Following further enquiries I obtained a copy of the parliamentary guidelines (they have not been made public).

Article 14 refers to “Retroactive application of direct recapitalisation”.

It states:  “This guideline is established without prejudice to existing ESM and EFSF programmes in which financial assistance has been provided to ESM Members who recapitalised their institutions, which could be replaced in part or in full with a retroactive application of direct recapitalisation following a decision by the ESM Board of Governors…”

The second paragraph of Article 14 is the one which gives Irish officials comfort.

It states that the “detailed modalities” for the use of ESM funds for something which happened in the past “shall be established in the relevant ESM Board of Governors decision.”

In other words, if the Government can manage, through negotiation and in advance, to get around the concerns mentioned by the eurozone official, quoted above, then those details will all be contained within one straightforward decision by the ESM board.

That still leaves a lot of room for doubt – the board of the ESM is, after all, in reality just the eurozone finance ministers, including the German, Dutch and Finnish ones.

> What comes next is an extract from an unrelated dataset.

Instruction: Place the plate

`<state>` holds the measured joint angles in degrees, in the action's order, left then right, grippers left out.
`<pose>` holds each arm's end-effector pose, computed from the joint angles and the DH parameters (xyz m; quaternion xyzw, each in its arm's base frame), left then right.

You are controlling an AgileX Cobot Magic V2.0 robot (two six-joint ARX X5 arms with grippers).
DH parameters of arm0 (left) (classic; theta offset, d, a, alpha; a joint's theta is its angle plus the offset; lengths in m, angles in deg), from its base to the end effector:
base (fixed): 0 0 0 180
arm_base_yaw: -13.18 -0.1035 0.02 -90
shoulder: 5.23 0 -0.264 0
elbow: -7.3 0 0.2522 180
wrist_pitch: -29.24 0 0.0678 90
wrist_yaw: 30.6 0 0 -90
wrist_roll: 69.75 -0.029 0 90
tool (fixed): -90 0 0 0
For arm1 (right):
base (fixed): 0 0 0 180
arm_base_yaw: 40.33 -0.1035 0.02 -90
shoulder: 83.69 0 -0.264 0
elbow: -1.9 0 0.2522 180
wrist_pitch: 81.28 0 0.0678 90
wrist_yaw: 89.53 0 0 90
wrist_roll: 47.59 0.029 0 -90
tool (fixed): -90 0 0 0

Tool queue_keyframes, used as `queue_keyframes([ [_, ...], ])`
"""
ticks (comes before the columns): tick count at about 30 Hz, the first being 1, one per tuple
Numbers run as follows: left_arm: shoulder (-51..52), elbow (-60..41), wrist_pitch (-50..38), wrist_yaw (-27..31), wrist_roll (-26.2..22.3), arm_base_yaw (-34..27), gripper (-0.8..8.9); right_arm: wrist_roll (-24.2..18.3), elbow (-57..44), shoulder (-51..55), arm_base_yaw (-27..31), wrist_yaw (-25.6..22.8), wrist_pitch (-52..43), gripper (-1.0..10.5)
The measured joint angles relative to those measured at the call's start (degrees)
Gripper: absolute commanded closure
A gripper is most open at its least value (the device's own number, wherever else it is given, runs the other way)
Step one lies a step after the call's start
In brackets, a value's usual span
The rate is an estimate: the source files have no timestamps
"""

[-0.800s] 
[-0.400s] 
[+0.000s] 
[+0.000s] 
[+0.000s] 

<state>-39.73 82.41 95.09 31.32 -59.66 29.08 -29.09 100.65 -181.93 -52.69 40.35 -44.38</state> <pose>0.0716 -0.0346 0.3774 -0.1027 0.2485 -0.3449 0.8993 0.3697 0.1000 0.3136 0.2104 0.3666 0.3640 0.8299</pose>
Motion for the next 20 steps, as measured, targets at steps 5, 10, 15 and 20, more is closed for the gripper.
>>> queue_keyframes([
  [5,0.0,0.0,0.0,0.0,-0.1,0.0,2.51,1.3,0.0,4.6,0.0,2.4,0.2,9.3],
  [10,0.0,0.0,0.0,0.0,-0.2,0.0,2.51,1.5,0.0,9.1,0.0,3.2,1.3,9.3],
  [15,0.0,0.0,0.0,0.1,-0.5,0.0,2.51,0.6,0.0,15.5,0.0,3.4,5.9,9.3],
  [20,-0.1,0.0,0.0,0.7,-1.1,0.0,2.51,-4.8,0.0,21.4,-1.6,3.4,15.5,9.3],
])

The other comfort for the Government, however, is the increase in the value of the shares of the banks that were initially bailed out.

Bank of Ireland is now worth €1 billion more than the government put into it.  AIB may also show a significantly increased value since 2010.

The reality is that the Government may not need the ESM to take an equity stake in the pillar banks, the approach long seen as the best way for retroactive recapitalisation to work.

Should the Government convince its eurozone partners in the long term that the ESM could have an explicit option on Irish bank shares, that could provide a solid price floor which could attract other investors.

It all depends on the goodwill of Ireland’s eurozone partners, and on the continuing rise in value of the pillar banks.

It may not be the windfall that seemed to have been promised in the early hours of 29 June 2012.  But it might just give the Government enough cover to ward off Opposition attacks, in the run up to next year’s general election.